China has provided some assistance to North Korea's missile program, U.S. Defence Secretary Leon Panetta said on Thursday, a week after the hermit state's failed rocket launch triggered international condemnation.
Under United Nations Security Council resolutions from 2006 and 2009, states, including China, are banned from helping North Korea with its ballistic missile programme, its nuclear activities as well as supplying heavy weapons.
Beijing has denied it has broken any rules, although a modern missile transporter seen in Sunday's military parade to celebrate the founder of North Korea was said by some western military experts to be of Chinese design and possibly origin.
I'm sure there's been some help coming from China. I don't know, you know, the exact extent of that, Panetta told members of the House Armed Services Committee when asked whether China had been supporting North Korea's missile program through trade and technology exchanges.
North Korea's powerful Asian neighbour is Pyongyang's only major ally, with military and economic ties that date back to the communist origins of the two nations.
Pyongyang has said it was ready to retaliate in the face of widespread condemnation of the failed launch, increasing the likelihood the isolated state will go ahead with a third nuclear test. Late on Thursday it said it had never recognized the UNSC (U.N. Security Council) resolution.
After last week's launch, which the United States said was a disguised long-range missile test but which Pyongyang insists was meant to put a satellite into orbit, the Obama administration said it had suspended a food aid deal.
Pyongyang retorted the food aid was worth a petty amount of money.
BEIJING CALLS FOR DIALOGUE
China has called for dialogue and communication as tensions with North Korea mount and reiterated its long-standing call for a return to regional denuclearisation talks that have been stalled for years.
On Thursday, South Korea said it had added a cruise missile to its arsenal that could hit anywhere in the North, raising the risk that any attack on the South, like the shelling of an island in 2010, would prompt an immediate response.
In Thursday's hearing, Republican Rep. Michael Turner pressed Panetta about a transporter launcher system - essentially a large truck on top of which a missile is mounted - that North Korea showcased during a military parade on Sunday, which he said appeared to be made in China.
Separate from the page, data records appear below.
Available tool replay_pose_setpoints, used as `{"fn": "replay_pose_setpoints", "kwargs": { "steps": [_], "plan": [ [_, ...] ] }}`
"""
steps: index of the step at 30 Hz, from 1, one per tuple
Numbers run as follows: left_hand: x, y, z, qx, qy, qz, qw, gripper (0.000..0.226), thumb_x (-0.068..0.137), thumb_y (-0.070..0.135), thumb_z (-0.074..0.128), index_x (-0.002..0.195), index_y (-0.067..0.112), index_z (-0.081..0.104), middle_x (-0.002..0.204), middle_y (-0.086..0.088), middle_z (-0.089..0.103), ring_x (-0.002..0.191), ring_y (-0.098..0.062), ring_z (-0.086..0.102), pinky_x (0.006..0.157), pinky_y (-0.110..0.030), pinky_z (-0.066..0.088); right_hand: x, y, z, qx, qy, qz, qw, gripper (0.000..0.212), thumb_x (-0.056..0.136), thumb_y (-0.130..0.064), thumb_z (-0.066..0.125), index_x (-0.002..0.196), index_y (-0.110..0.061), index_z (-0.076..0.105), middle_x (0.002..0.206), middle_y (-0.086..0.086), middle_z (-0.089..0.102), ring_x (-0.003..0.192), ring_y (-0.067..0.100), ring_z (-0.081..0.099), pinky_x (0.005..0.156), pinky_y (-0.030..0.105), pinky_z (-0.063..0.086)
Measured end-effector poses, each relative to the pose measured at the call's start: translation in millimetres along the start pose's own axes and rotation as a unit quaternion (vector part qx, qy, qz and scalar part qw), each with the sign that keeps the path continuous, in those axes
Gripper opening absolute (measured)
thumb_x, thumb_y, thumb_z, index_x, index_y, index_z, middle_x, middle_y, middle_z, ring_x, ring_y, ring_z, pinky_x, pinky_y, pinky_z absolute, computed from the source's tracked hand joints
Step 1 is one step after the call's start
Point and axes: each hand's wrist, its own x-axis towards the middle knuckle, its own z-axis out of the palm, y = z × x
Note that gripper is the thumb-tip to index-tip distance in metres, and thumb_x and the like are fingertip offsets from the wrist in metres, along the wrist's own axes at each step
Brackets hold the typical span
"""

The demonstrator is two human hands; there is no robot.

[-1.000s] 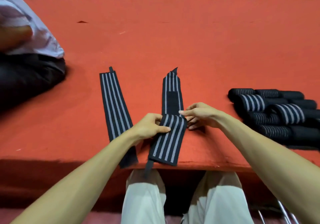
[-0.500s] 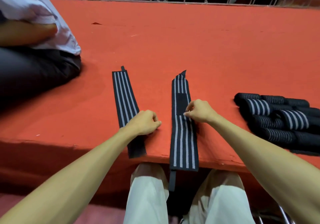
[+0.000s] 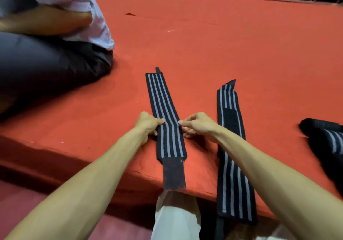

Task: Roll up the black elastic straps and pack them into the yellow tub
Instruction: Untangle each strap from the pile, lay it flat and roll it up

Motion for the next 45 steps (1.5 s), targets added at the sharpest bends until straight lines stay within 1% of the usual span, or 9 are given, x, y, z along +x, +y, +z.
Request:
{"fn": "replay_pose_setpoints", "kwargs": {
  "steps": [3, 7, 14, 17, 19, 25, 28, 37, 45],
  "plan": [
    [-10, 2, 9, -0.217, -0.077, -0.073, 0.97, 0.029, 0.089, -0.003, 0.062, 0.116, -0.013, 0.056, 0.104, -0.021, 0.067, 0.081, -0.025, 0.068, 0.056, -0.025, 0.056, 0, -2, -1, -0.084, 0.002, 0.018, 0.996, 0.036, 0.089, -0.044, 0.066, 0.087, -0.008, 0.061, 0.069, 0.006, 0.056, 0.056, 0.014, 0.05, 0.054, 0.025, 0.044],
    [-23, 4, 21, -0.27, -0.117, -0.071, 0.953, 0.024, 0.09, -0.008, 0.056, 0.114, -0.011, 0.059, 0.109, -0.023, 0.067, 0.088, -0.028, 0.068, 0.073, -0.035, 0.059, -20, 1, -8, 0.002, -0.054, 0.056, 0.997, 0.032, 0.091, -0.042, 0.064, 0.083, -0.012, 0.054, 0.072, 0.003, 0.061, 0.058, 0.013, 0.057, 0.052, 0.027, 0.047],
    [-60, 26, 32, -0.159, -0.112, 0.008, 0.981, 0.019, 0.087, 0.0, 0.065, 0.106, -0.001, 0.058, 0.073, -0.009, 0.065, 0.046, -0.011, 0.059, 0.039, -0.018, 0.046, -64, -11, -49, 0.089, -0.011, 0.026, 0.996, 0.031, 0.082, -0.019, 0.076, 0.104, -0.007, 0.058, 0.082, 0.008, 0.071, 0.061, 0.014, 0.068, 0.051, 0.024, 0.052],
    [-66, 29, 34, -0.135, -0.068, 0.115, 0.982, 0.048, 0.087, 0.002, 0.066, 0.124, 0.012, 0.038, 0.086, -0.014, 0.065, 0.051, -0.014, 0.062, 0.056, -0.032, 0.056, -84, -21, -65, 0.15, 0.019, -0.003, 0.989, 0.023, 0.083, -0.015, 0.075, 0.099, -0.014, 0.06, 0.076, 0.006, 0.069, 0.056, 0.015, 0.066, 0.046, 0.023, 0.051],
    [-74, 33, 35, -0.065, -0.057, 0.218, 0.972, 0.036, 0.091, 0.003, 0.059, 0.122, 0.019, 0.052, 0.091, -0.01, 0.066, 0.071, -0.015, 0.064, 0.077, -0.04, 0.056, -97, -24, -74, 0.19, -0.008, -0.028, 0.981, 0.005, 0.087, -0.013, 0.069, 0.087, -0.013, 0.063, 0.074, 0.003, 0.066, 0.059, 0.013, 0.063, 0.05, 0.022, 0.052],
    [-97, 44, 44, 0.033, -0.103, 0.342, 0.934, 0.05, 0.081, -0.021, 0.044, 0.106, 0.016, 0.066, 0.104, -0.001, 0.055, 0.097, -0.007, 0.059, 0.087, -0.015, 0.046, -123, -23, -101, 0.355, -0.02, -0.104, 0.929, 0.029, 0.095, 0.008, 0.043, 0.109, 0.0, 0.067, 0.102, 0.011, 0.07, 0.09, 0.014, 0.068, 0.075, 0.02, 0.056],
    [-91, 54, 52, 0.111, -0.019, 0.394, 0.912, 0.016, 0.087, -0.006, 0.055, 0.089, 0.007, 0.064, 0.093, -0.004, 0.044, 0.079, -0.005, 0.048, 0.074, -0.016, 0.038, -131, -18, -112, 0.309, -0.025, -0.146, 0.939, 0.046, 0.084, 0.021, 0.046, 0.122, -0.001, 0.061, 0.113, 0.013, 0.07, 0.1, 0.016, 0.069, 0.083, 0.019, 0.055],
    [-86, 87, 61, 0.065, -0.026, 0.384, 0.921, 0.024, 0.1, 0.022, 0.045, 0.101, 0.003, 0.059, 0.104, -0.014, 0.067, 0.087, -0.018, 0.055, 0.086, -0.045, 0.046, -127, -30, -116, 0.046, 0.147, -0.299, 0.942, 0.058, 0.067, 0.01, 0.08, 0.119, -0.01, 0.063, 0.112, 0.009, 0.069, 0.098, 0.011, 0.07, 0.086, 0.024, 0.055],
    [-65, 93, 59, -0.002, -0.068, 0.294, 0.953, 0.028, 0.098, 0.031, 0.049, 0.101, 0.007, 0.062, 0.092, -0.002, 0.067, 0.079, -0.011, 0.056, 0.074, -0.033, 0.045, -103, -25, -125, -0.103, 0.129, -0.351, 0.922, 0.058, 0.072, 0.019, 0.072, 0.119, -0.014, 0.066, 0.113, 0.001, 0.07, 0.105, 0.005, 0.067, 0.094, 0.021, 0.051]
  ]
}}
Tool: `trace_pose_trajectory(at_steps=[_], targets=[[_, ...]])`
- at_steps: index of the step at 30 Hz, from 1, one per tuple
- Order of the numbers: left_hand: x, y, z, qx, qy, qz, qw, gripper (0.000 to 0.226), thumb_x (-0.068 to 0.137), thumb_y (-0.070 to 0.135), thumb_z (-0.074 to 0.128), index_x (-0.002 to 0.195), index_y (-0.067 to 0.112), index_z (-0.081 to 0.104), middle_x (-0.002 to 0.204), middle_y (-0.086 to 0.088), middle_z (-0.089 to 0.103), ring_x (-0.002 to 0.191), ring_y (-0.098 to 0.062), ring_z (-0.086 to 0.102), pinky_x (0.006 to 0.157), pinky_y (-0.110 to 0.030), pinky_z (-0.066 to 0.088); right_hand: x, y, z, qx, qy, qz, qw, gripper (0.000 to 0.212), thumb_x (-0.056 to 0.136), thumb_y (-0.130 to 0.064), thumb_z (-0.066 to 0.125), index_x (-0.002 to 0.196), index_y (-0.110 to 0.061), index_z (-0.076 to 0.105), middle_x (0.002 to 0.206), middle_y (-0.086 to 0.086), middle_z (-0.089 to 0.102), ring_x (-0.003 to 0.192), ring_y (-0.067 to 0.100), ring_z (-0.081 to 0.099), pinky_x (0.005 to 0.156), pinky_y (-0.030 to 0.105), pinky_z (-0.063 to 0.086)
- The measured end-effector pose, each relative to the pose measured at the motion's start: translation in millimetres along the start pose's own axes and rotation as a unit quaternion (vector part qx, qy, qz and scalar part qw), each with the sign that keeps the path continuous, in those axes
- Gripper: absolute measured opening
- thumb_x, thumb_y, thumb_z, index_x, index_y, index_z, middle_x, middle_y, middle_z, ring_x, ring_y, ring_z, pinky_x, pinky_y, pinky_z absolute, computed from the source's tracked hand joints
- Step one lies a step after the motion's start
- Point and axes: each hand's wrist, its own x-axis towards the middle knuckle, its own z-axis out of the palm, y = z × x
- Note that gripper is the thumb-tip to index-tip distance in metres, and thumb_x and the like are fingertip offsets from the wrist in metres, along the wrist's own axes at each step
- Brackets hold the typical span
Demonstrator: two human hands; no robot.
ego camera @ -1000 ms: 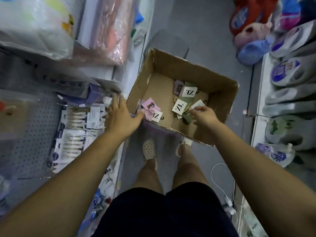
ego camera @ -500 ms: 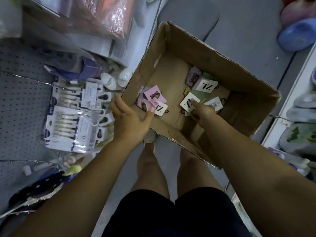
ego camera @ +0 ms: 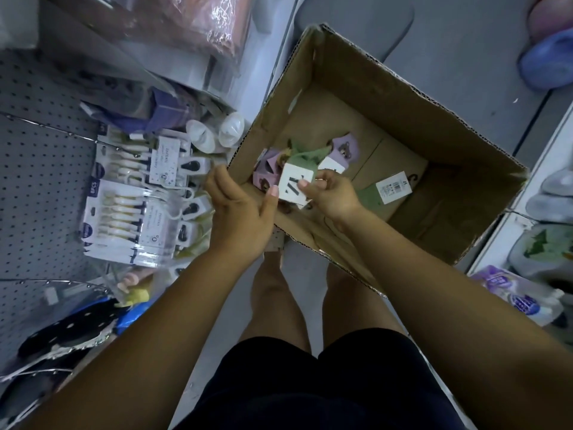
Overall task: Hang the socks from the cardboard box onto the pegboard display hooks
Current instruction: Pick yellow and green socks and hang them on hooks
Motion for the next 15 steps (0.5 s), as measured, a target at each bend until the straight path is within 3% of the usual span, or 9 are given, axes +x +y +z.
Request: trace_pose_trajectory(at_steps=[3,6,8,10,12,15], targets=[[0.5,-0.9,-0.6,-0.009,0.003,0.001,1.0,0.095,0.095,0.045,0.061,0.155,-0.002,0.004,0.16,-0.02,0.007,0.146,-0.039,0.024,0.114,-0.048,0.037,15.4,-7.1,18.1,-0.033,0.006,-0.004,0.999,0.023,0.091,-0.022,0.077,0.087,-0.008,0.06,0.077,0.009,0.068,0.062,0.016,0.063,0.062,0.027,0.055],[0.8,-1.4,-1.3,-0.013,0.001,0.005,1.0,0.094,0.096,0.044,0.06,0.155,-0.003,0.004,0.161,-0.021,0.006,0.148,-0.039,0.023,0.115,-0.046,0.036,24.1,-19.8,29.6,0.099,0.005,0.017,0.995,0.024,0.094,-0.022,0.073,0.079,-0.01,0.058,0.076,0.009,0.064,0.061,0.018,0.059,0.07,0.036,0.055],[0.8,-2.7,-1.5,-0.012,0.0,0.007,1.0,0.094,0.097,0.045,0.06,0.155,-0.003,0.004,0.161,-0.021,0.005,0.148,-0.039,0.022,0.115,-0.047,0.035,23.4,-32.0,29.2,0.223,-0.001,0.003,0.975,0.018,0.098,-0.019,0.066,0.089,-0.008,0.055,0.087,0.01,0.066,0.068,0.018,0.062,0.069,0.031,0.057],[0.4,-3.8,-1.2,-0.015,-0.003,0.011,1.0,0.093,0.097,0.045,0.059,0.155,-0.003,0.004,0.161,-0.021,0.005,0.148,-0.039,0.022,0.115,-0.049,0.036,20.5,-38.8,22.4,0.259,-0.008,-0.049,0.965,0.009,0.101,-0.015,0.061,0.102,-0.008,0.055,0.091,0.006,0.071,0.077,0.016,0.069,0.071,0.028,0.059],[0.5,-4.1,-1.0,-0.016,-0.003,0.014,1.0,0.092,0.097,0.045,0.059,0.155,-0.002,0.005,0.161,-0.021,0.005,0.149,-0.039,0.022,0.113,-0.05,0.038,15.1,-35.7,14.6,0.187,-0.026,-0.087,0.978,0.005,0.102,-0.012,0.058,0.107,-0.012,0.058,0.094,0.006,0.072,0.078,0.013,0.071,0.07,0.026,0.058],[1.1,-3.6,-1.2,-0.017,-0.002,0.01,1.0,0.092,0.097,0.046,0.058,0.155,-0.001,0.004,0.162,-0.019,0.004,0.149,-0.037,0.02,0.113,-0.048,0.038,19.4,-11.9,6.9,-0.054,-0.035,-0.102,0.993,0.012,0.1,-0.012,0.062,0.107,-0.003,0.062,0.096,0.025,0.066,0.079,0.021,0.063,0.069,0.032,0.052]])
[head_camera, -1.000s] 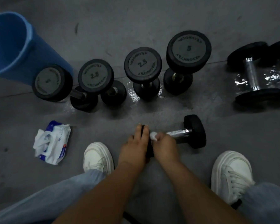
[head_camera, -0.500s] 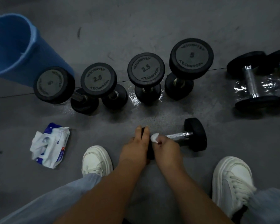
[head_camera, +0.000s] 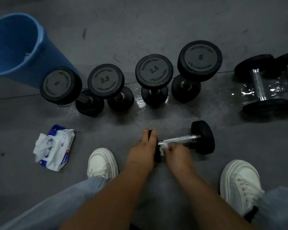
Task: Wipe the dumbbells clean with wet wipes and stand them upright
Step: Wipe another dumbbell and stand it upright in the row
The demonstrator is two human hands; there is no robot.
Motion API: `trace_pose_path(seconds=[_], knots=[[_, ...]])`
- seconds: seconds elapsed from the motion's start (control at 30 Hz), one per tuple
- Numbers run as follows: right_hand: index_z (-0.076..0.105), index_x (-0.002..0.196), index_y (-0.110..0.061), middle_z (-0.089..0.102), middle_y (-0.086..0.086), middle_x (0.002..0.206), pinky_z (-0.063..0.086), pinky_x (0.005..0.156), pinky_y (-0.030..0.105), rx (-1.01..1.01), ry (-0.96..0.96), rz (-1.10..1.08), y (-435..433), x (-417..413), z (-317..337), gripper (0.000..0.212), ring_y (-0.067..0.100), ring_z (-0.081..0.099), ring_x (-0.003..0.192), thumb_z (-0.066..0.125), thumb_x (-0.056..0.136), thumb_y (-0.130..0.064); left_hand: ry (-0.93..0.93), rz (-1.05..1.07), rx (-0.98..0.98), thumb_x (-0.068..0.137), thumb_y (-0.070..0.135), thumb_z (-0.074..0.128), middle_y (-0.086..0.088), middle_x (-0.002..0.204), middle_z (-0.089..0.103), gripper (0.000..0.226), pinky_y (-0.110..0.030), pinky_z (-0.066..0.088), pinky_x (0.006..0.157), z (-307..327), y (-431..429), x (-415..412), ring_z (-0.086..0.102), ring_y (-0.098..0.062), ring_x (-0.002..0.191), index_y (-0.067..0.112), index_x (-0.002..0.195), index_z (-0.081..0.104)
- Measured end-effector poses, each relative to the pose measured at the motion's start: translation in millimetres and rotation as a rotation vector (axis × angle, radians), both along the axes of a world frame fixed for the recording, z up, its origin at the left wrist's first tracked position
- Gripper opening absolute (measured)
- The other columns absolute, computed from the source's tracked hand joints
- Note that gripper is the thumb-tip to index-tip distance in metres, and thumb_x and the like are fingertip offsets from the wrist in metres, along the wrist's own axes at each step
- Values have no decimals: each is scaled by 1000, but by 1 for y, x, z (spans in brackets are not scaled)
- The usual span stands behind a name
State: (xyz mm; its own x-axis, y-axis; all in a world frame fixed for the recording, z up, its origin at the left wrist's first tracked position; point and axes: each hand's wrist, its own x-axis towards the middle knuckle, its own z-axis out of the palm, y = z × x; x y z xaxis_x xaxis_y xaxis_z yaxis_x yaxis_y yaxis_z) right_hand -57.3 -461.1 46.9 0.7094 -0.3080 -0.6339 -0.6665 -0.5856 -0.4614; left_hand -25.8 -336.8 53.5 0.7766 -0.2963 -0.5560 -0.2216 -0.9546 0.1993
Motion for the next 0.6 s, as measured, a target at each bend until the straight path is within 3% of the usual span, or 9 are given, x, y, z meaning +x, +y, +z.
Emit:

Panetta declined to give additional details about any Chinese support for North Korea's missile capabilities in a public setting due to the sensitivity of that information.
But clearly there's been assistance along those lines, the Defence Secretary said.
Panetta said there was no question North Korea's efforts to develop long-range missile and nuclear weapon capability were a threat to the United States. For that reason we take North Korea and their provocative actions very seriously, he said.
And China ought to be urging them to engage in those kinds of ... diplomatic negotiations. We thought we were making some progress and suddenly we're back at provocation, he added.
While the United States was ready to up the pressure on Beijing, officials in South Korea remained wary of upsetting China, which is the largest single export destination for Asia's fourth largest economy.
If it is confirmed (that it is sold by the Chinese), it would be a problem, said a foreign ministry official in Seoul, who did not wish to be named due to the sensitivity of the issue but added that South Korea was not pushing China for an explanation.